● **WHAT TO PRODUCE**:
Output only the lines below that start at the line containing "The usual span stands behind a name" and end at the line containing "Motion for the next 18", with both ends kept.

● **Items listed in a dataset**:
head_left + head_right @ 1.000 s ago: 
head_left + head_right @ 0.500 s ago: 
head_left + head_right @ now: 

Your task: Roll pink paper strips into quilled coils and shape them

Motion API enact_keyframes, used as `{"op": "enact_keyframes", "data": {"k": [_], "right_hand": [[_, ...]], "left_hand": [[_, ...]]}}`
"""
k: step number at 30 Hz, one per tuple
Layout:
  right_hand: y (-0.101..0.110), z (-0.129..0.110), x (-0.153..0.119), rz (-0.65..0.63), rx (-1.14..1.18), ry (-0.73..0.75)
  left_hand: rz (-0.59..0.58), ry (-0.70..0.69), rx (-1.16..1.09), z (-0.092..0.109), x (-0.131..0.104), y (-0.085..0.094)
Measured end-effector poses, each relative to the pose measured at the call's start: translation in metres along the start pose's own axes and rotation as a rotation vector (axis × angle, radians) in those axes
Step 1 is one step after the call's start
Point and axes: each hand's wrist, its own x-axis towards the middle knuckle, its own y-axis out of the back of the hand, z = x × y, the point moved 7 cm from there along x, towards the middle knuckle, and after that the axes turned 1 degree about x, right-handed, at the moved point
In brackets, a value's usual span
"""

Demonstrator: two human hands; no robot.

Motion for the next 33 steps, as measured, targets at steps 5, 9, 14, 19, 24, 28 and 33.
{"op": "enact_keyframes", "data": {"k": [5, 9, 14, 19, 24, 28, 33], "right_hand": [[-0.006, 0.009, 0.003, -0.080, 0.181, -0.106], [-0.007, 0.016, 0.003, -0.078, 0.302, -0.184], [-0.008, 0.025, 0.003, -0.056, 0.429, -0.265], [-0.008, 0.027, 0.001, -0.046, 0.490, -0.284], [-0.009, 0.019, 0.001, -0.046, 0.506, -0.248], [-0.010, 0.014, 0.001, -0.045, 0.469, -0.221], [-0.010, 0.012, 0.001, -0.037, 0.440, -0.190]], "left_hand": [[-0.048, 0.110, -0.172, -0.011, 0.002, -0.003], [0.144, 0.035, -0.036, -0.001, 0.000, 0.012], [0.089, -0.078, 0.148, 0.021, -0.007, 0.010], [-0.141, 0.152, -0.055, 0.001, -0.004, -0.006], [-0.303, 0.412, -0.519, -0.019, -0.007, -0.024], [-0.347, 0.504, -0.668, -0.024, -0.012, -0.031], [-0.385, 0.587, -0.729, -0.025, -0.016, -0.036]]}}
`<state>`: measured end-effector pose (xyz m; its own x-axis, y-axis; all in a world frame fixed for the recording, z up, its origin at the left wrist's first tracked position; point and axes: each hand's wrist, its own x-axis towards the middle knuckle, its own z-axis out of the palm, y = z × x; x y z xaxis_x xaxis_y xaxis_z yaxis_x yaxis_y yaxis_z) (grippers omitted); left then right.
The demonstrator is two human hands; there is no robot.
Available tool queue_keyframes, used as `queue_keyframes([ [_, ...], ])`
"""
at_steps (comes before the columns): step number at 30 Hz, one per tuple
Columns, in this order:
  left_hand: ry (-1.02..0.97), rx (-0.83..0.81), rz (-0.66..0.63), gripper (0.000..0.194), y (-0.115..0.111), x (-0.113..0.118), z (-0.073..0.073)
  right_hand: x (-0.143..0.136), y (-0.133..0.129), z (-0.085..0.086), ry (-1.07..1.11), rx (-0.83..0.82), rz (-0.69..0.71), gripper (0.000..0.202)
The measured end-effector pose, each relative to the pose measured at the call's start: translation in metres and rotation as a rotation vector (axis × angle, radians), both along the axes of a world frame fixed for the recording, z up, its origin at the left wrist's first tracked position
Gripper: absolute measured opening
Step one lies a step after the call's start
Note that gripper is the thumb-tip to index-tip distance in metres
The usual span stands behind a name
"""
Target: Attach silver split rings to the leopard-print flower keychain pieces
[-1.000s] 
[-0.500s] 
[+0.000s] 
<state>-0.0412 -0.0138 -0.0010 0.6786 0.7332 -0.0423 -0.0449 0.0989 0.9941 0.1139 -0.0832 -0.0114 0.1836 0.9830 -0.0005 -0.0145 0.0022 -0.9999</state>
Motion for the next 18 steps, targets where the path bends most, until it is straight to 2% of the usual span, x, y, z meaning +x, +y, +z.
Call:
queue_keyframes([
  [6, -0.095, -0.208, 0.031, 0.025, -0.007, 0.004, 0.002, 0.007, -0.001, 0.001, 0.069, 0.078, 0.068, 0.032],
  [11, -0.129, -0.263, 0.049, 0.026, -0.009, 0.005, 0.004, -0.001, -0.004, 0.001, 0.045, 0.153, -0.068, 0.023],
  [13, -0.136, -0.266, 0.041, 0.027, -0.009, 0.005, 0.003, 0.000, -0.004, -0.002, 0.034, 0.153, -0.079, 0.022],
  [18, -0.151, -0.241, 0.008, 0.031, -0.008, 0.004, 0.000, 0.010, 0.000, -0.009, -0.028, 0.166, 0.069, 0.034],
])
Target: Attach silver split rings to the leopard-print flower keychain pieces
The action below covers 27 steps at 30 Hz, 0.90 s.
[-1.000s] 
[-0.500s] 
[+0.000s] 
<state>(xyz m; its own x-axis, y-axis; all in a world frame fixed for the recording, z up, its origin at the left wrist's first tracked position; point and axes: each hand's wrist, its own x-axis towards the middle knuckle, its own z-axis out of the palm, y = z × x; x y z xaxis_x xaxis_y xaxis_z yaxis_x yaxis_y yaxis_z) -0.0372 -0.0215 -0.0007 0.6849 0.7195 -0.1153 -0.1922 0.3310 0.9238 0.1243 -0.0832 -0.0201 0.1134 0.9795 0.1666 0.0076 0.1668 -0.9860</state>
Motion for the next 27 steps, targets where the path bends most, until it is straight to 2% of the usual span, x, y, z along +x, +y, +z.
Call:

● **RESPONSE**:
The usual span stands behind a name
"""
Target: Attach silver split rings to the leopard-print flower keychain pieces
[-1.000s] 
[-0.500s] 
[+0.000s] 
<state>-0.0412 -0.0138 -0.0010 0.6786 0.7332 -0.0423 -0.0449 0.0989 0.9941 0.1139 -0.0832 -0.0114 0.1836 0.9830 -0.0005 -0.0145 0.0022 -0.9999</state>
Motion for the next 18 steps, targets where the path bends most, until it is straight to 2% of the usual span, x, y, z meaning +x, +y, +z.

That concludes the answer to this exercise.